■ **TASK DIRECTIONS**
Once the line with "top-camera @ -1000" is found in the entries below, print it and each following line exactly, stopping after the line with "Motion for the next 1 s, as"; print nothing else.

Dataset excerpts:

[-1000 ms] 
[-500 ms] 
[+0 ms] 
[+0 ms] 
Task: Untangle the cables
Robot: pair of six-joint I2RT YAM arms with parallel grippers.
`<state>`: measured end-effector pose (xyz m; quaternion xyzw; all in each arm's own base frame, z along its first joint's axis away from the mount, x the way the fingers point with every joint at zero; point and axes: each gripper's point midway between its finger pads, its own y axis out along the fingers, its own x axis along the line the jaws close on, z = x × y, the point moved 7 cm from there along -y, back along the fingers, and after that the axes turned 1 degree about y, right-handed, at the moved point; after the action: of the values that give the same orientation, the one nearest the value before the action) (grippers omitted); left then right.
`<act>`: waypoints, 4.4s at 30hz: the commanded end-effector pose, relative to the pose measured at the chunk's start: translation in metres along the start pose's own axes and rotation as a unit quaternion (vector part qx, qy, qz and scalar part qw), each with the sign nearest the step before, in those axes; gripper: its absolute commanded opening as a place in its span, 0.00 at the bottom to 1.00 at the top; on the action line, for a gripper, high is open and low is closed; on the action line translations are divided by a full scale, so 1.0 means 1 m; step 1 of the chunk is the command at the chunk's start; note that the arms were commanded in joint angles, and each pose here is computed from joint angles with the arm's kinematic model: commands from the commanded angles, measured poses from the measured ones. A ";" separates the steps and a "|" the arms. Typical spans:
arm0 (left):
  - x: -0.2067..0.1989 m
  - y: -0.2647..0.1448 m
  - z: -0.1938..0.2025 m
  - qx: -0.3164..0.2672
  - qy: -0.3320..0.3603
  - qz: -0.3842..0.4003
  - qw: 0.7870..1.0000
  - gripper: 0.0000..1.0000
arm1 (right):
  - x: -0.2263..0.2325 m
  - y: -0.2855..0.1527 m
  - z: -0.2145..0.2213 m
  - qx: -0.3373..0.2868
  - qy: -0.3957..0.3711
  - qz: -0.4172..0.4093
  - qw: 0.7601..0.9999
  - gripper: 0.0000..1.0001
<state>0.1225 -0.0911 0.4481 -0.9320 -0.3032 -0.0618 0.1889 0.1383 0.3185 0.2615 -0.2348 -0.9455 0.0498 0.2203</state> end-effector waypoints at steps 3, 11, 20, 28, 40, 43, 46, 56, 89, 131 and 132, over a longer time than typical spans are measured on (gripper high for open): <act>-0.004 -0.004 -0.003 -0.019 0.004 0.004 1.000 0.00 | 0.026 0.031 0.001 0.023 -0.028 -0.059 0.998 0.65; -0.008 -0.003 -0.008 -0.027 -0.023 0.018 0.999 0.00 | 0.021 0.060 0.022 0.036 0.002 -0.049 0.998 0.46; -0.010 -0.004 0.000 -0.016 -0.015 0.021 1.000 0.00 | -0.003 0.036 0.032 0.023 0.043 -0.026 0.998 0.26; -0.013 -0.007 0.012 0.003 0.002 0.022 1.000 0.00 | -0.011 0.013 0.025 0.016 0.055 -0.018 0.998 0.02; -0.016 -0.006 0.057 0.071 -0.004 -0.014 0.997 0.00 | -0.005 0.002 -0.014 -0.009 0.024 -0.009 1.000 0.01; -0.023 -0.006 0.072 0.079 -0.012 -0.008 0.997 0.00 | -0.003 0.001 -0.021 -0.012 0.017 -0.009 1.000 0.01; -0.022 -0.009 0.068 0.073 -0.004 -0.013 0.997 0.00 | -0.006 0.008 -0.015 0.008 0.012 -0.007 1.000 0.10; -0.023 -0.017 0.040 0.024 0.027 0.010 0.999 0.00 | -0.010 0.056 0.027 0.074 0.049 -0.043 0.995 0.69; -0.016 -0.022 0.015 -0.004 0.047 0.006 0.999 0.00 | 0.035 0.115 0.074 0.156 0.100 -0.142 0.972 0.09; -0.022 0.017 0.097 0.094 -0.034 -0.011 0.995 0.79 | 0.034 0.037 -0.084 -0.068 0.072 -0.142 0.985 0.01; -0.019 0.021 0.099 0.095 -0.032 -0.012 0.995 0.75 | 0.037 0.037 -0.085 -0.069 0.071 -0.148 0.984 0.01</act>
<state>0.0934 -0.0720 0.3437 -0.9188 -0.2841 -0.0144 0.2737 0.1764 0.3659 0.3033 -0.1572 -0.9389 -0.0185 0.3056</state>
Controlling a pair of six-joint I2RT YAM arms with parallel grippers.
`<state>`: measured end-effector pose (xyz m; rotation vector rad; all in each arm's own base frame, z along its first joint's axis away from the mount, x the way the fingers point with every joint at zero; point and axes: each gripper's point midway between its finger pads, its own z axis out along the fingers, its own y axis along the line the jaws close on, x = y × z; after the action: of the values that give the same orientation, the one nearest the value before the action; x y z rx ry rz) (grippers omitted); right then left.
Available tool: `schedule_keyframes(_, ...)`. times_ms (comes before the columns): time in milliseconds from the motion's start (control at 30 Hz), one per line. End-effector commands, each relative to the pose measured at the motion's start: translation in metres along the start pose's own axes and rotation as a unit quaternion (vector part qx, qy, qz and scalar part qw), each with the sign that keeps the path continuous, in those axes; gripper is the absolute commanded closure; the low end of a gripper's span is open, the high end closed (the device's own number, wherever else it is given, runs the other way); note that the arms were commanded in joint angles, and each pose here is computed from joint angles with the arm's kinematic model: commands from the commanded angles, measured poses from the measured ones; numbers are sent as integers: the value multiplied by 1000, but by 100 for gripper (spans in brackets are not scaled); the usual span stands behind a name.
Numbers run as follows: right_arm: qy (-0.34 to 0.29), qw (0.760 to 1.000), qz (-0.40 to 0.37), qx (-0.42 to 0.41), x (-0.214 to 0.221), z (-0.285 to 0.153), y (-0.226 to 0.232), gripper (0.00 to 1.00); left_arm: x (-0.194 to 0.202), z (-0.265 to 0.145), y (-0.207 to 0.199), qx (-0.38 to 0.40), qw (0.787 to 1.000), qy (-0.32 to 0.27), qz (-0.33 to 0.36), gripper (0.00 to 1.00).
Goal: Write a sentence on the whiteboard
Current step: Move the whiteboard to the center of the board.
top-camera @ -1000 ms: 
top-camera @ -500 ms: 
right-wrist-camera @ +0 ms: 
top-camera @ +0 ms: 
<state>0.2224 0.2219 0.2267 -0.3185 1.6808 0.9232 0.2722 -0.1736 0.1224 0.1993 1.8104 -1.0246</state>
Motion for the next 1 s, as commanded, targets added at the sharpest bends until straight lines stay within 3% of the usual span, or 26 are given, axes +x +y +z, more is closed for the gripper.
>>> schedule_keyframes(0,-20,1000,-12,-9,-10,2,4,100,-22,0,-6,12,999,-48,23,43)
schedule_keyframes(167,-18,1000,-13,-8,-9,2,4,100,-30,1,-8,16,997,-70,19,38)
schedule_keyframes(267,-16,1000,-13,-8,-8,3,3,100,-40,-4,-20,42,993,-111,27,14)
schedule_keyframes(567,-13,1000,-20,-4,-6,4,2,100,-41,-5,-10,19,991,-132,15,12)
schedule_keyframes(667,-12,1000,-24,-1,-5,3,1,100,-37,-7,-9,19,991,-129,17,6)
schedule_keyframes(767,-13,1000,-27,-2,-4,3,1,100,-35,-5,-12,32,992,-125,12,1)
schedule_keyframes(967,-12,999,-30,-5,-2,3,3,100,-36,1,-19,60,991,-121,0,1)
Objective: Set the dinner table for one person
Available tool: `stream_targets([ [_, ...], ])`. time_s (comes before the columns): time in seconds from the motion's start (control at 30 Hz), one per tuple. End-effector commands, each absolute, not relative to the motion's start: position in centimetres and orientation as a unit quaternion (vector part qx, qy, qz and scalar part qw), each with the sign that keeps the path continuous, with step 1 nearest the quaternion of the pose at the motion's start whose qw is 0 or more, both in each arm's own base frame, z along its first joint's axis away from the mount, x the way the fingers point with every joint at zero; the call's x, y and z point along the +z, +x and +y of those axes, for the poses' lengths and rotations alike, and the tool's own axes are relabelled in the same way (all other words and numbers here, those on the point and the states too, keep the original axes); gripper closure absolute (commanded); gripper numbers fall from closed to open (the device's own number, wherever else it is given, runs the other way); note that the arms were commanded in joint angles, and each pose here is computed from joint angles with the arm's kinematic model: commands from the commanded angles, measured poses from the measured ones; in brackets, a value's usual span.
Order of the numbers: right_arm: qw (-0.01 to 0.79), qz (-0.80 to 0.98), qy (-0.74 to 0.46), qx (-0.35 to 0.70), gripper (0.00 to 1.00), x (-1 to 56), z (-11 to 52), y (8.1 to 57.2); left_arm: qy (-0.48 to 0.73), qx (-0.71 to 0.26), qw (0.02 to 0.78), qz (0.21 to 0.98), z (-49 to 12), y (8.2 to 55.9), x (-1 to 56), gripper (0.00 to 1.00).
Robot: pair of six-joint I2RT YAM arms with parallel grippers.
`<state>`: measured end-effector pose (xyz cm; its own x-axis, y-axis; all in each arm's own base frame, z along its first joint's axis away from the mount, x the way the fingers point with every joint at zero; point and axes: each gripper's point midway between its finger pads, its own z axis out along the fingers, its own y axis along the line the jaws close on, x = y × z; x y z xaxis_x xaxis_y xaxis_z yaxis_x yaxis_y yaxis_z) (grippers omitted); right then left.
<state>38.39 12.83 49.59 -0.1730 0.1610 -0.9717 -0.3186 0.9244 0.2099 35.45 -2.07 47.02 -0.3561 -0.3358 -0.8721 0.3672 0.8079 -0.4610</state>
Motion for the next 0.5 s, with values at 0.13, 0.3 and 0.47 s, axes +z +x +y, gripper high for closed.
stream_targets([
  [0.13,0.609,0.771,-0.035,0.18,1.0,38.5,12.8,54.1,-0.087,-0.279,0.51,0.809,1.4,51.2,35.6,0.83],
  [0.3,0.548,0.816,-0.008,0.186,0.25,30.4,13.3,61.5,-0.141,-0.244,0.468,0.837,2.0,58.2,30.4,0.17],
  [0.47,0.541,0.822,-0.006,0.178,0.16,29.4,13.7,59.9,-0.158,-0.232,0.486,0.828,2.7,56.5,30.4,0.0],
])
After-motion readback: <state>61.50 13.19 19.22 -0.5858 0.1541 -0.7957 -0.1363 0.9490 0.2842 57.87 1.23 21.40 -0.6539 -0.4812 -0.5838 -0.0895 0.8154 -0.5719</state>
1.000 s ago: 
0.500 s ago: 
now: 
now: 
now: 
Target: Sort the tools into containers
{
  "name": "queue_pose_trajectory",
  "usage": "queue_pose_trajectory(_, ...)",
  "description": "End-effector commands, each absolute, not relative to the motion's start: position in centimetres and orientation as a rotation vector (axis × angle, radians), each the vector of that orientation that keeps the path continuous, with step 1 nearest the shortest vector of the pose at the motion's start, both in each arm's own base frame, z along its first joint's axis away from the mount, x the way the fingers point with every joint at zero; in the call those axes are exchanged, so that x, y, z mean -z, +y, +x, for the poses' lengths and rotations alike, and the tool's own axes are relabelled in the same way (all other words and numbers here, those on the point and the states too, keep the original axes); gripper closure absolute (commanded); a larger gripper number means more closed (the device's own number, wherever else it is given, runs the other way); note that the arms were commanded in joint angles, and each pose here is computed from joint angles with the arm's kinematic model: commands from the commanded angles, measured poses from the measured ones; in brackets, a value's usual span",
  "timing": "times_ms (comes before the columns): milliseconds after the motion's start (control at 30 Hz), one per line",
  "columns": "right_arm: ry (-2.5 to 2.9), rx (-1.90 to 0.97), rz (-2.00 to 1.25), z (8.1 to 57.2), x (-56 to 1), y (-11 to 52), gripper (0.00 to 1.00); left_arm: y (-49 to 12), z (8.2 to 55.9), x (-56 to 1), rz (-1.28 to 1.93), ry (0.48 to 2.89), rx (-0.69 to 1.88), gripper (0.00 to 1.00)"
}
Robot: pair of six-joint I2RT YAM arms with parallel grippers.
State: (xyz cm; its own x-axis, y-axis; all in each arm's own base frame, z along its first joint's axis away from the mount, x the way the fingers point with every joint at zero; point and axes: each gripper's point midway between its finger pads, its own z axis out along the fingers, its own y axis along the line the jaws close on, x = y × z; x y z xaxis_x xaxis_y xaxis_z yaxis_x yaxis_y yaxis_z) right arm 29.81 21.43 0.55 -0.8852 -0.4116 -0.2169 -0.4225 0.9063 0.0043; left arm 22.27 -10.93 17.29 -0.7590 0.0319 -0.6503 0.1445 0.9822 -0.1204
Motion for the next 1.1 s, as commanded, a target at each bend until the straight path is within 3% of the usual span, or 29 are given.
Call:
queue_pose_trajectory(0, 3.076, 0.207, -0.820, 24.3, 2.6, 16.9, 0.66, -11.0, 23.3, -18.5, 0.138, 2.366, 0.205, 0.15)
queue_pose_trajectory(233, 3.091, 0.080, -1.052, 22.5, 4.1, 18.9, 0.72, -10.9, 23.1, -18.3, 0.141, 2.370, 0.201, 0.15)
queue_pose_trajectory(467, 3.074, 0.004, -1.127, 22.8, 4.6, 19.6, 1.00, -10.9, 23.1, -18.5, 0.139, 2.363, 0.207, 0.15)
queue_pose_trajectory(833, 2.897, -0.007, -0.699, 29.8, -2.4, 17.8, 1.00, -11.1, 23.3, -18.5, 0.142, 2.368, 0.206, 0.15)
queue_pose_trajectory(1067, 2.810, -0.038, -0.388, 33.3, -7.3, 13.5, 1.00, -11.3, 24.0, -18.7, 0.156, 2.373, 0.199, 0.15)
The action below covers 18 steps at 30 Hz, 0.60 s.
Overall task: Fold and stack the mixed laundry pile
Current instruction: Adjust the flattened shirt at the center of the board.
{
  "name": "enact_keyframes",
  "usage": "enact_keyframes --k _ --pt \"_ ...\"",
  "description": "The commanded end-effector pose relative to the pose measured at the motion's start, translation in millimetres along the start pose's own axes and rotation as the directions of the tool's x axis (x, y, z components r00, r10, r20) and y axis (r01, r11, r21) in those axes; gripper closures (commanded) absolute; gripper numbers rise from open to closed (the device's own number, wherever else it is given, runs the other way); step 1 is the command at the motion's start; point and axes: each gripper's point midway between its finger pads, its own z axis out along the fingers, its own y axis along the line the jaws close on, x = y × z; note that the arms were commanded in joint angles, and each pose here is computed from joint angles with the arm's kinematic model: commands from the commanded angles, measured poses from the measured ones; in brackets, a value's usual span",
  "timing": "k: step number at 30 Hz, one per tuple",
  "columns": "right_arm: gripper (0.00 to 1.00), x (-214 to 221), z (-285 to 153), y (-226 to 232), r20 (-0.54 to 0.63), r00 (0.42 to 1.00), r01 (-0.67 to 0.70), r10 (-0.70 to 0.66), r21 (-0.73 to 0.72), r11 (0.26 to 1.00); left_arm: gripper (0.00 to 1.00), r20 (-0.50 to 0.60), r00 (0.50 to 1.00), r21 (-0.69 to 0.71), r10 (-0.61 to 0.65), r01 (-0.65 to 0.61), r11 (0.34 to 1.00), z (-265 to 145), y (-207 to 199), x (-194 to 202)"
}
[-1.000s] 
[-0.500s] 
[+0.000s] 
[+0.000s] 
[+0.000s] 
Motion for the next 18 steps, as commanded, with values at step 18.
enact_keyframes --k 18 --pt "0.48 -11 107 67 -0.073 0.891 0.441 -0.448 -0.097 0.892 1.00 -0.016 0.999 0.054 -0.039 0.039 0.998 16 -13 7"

■ **YOUR RESPONSE**
top-camera @ -1000 ms: 
top-camera @ -500 ms: 
right-wrist-camera @ +0 ms: 
top-camera @ +0 ms: 
<state>0.2224 0.2219 0.2267 -0.3185 1.6808 0.9232 0.2722 -0.1736 0.1224 0.1993 1.8104 -1.0246</state>
Motion for the next 1 s, as commanded, targets added at the sharpest bends until straight lines stay within 3% of the usual span, or 26 are given, axes +x +y +z, more is closed for the gripper.

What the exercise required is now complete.